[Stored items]
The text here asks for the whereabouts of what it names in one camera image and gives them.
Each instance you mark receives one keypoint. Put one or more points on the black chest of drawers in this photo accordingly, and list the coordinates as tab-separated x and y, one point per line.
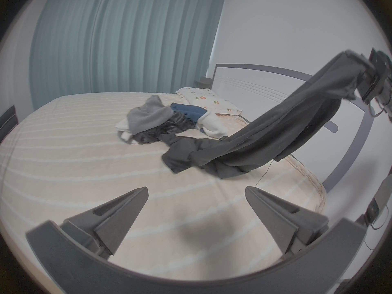
7	122

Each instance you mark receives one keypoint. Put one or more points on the bed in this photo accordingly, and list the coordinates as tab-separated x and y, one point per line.
76	164

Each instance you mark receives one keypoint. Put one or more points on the black T-shirt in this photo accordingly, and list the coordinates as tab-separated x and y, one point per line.
275	133

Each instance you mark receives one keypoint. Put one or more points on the pile of clothes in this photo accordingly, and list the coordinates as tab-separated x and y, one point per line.
147	118

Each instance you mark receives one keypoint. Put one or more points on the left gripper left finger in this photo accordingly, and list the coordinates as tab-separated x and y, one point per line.
116	222

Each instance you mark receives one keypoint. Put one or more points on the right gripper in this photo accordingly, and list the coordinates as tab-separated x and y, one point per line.
373	78

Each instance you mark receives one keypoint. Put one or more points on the blue-green curtain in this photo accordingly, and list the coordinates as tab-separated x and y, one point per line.
122	41

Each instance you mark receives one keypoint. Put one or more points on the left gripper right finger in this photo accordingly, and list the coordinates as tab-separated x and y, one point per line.
275	222

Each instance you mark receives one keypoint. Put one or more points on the grey bedside table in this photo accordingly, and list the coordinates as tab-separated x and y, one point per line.
203	82

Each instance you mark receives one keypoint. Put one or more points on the white printed pillow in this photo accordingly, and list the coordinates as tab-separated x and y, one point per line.
211	101

**What you have to do**
The response should consist of the entries above, given again exactly and free of pictures.

**Written answer**
The text here asks for the whereabouts of what it names in one camera image and gives them.
Each instance you mark receives one keypoint. Put one or more points on the black chest of drawers in this photo accordingly, and list the coordinates as tab-separated x and y, one point per line.
7	122

Each instance you mark receives one keypoint. Put one or more points on the bed in this photo accordingly, and list the coordinates as tab-separated x and y, one point per line.
76	164

Each instance you mark receives one keypoint. Put one or more points on the black T-shirt in this photo accordingly, and list the coordinates as tab-separated x and y, one point per line.
275	133

Each instance you mark receives one keypoint. Put one or more points on the pile of clothes in this photo accordingly, and list the coordinates as tab-separated x and y, one point per line.
147	118

Each instance you mark receives one keypoint. Put one or more points on the left gripper left finger in this photo accordingly, and list the coordinates as tab-separated x and y, one point per line.
116	222

Each instance you mark receives one keypoint. Put one or more points on the right gripper in this photo accordingly, and list the coordinates as tab-separated x and y, one point per line.
373	78

Each instance you mark receives one keypoint. Put one or more points on the blue-green curtain in this photo accordingly, and list the coordinates as tab-separated x and y, one point per line.
122	41

Each instance you mark receives one keypoint. Put one or more points on the left gripper right finger in this photo accordingly, and list the coordinates as tab-separated x and y, one point per line.
275	222

Each instance you mark receives one keypoint. Put one or more points on the grey bedside table in this photo accordingly, and list the coordinates as tab-separated x and y, one point per line.
203	82

Each instance you mark receives one keypoint. Put one or more points on the white printed pillow in this photo accordingly, and list the coordinates as tab-separated x and y, one point per line.
211	101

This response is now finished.